--- DATA SEGMENT Enclosed Below ---

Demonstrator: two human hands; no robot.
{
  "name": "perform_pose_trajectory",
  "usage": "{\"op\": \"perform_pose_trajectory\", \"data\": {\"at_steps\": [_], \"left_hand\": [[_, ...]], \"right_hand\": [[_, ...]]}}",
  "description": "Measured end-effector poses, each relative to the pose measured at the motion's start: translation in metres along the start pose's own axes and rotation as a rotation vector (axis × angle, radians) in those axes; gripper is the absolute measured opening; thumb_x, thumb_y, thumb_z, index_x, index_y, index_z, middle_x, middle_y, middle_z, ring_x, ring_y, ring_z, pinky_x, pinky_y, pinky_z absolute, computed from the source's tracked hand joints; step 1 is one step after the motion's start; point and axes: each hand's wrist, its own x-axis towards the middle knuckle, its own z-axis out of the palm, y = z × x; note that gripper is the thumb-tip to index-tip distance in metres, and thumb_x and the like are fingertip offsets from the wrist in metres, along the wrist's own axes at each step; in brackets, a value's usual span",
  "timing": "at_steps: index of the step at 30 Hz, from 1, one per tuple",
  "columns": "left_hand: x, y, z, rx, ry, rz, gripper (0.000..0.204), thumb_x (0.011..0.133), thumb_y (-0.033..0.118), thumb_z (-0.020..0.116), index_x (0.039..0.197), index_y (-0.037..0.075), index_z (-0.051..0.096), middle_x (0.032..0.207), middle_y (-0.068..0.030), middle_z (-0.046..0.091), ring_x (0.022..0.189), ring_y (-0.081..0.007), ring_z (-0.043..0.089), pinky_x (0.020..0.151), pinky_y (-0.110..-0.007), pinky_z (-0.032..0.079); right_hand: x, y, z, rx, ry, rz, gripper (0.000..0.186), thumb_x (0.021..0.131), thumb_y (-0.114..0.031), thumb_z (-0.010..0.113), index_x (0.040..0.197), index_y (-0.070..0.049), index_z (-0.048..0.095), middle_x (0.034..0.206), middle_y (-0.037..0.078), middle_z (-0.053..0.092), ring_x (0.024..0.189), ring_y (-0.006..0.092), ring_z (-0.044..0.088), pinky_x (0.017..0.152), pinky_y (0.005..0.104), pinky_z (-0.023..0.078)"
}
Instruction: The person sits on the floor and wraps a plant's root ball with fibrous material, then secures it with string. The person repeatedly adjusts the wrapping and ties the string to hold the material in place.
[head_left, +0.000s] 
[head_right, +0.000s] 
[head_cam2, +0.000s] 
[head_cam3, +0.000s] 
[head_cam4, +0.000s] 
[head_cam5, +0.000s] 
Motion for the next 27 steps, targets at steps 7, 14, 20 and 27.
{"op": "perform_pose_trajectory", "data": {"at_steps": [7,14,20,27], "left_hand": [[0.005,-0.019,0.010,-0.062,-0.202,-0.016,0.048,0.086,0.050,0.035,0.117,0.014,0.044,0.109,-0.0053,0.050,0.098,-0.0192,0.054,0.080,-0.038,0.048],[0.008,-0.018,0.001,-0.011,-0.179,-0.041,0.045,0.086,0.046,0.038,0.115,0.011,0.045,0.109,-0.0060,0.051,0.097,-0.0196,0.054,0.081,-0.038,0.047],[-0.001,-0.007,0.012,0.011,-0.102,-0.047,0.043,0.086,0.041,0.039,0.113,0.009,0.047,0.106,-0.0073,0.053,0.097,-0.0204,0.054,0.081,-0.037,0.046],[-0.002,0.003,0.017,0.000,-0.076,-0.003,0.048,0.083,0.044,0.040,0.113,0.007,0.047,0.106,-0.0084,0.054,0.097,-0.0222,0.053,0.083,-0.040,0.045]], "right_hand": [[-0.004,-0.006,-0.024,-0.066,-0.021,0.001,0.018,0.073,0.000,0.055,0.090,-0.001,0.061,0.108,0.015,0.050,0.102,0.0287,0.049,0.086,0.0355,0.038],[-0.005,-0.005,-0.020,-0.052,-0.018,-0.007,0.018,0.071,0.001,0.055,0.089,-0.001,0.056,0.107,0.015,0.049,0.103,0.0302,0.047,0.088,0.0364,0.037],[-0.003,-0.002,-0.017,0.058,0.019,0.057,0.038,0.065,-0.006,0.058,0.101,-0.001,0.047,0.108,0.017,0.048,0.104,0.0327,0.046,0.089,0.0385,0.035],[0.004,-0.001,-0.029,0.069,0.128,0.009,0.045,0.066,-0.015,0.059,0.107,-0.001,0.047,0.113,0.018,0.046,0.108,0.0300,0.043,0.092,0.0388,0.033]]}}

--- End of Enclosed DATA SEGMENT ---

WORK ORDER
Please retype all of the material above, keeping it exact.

OUTPUT OF THE EXERCISE
Demonstrator: two human hands; no robot.
{
  "name": "perform_pose_trajectory",
  "usage": "{\"op\": \"perform_pose_trajectory\", \"data\": {\"at_steps\": [_], \"left_hand\": [[_, ...]], \"right_hand\": [[_, ...]]}}",
  "description": "Measured end-effector poses, each relative to the pose measured at the motion's start: translation in metres along the start pose's own axes and rotation as a rotation vector (axis × angle, radians) in those axes; gripper is the absolute measured opening; thumb_x, thumb_y, thumb_z, index_x, index_y, index_z, middle_x, middle_y, middle_z, ring_x, ring_y, ring_z, pinky_x, pinky_y, pinky_z absolute, computed from the source's tracked hand joints; step 1 is one step after the motion's start; point and axes: each hand's wrist, its own x-axis towards the middle knuckle, its own z-axis out of the palm, y = z × x; note that gripper is the thumb-tip to index-tip distance in metres, and thumb_x and the like are fingertip offsets from the wrist in metres, along the wrist's own axes at each step; in brackets, a value's usual span",
  "timing": "at_steps: index of the step at 30 Hz, from 1, one per tuple",
  "columns": "left_hand: x, y, z, rx, ry, rz, gripper (0.000..0.204), thumb_x (0.011..0.133), thumb_y (-0.033..0.118), thumb_z (-0.020..0.116), index_x (0.039..0.197), index_y (-0.037..0.075), index_z (-0.051..0.096), middle_x (0.032..0.207), middle_y (-0.068..0.030), middle_z (-0.046..0.091), ring_x (0.022..0.189), ring_y (-0.081..0.007), ring_z (-0.043..0.089), pinky_x (0.020..0.151), pinky_y (-0.110..-0.007), pinky_z (-0.032..0.079); right_hand: x, y, z, rx, ry, rz, gripper (0.000..0.186), thumb_x (0.021..0.131), thumb_y (-0.114..0.031), thumb_z (-0.010..0.113), index_x (0.040..0.197), index_y (-0.070..0.049), index_z (-0.048..0.095), middle_x (0.034..0.206), middle_y (-0.037..0.078), middle_z (-0.053..0.092), ring_x (0.024..0.189), ring_y (-0.006..0.092), ring_z (-0.044..0.088), pinky_x (0.017..0.152), pinky_y (0.005..0.104), pinky_z (-0.023..0.078)"
}
Instruction: The person sits on the floor and wraps a plant's root ball with fibrous material, then secures it with string. The person repeatedly adjusts the wrapping and ties the string to hold the material in place.
[head_left, +0.000s] 
[head_right, +0.000s] 
[head_cam2, +0.000s] 
[head_cam3, +0.000s] 
[head_cam4, +0.000s] 
[head_cam5, +0.000s] 
Motion for the next 27 steps, targets at steps 7, 14, 20 and 27.
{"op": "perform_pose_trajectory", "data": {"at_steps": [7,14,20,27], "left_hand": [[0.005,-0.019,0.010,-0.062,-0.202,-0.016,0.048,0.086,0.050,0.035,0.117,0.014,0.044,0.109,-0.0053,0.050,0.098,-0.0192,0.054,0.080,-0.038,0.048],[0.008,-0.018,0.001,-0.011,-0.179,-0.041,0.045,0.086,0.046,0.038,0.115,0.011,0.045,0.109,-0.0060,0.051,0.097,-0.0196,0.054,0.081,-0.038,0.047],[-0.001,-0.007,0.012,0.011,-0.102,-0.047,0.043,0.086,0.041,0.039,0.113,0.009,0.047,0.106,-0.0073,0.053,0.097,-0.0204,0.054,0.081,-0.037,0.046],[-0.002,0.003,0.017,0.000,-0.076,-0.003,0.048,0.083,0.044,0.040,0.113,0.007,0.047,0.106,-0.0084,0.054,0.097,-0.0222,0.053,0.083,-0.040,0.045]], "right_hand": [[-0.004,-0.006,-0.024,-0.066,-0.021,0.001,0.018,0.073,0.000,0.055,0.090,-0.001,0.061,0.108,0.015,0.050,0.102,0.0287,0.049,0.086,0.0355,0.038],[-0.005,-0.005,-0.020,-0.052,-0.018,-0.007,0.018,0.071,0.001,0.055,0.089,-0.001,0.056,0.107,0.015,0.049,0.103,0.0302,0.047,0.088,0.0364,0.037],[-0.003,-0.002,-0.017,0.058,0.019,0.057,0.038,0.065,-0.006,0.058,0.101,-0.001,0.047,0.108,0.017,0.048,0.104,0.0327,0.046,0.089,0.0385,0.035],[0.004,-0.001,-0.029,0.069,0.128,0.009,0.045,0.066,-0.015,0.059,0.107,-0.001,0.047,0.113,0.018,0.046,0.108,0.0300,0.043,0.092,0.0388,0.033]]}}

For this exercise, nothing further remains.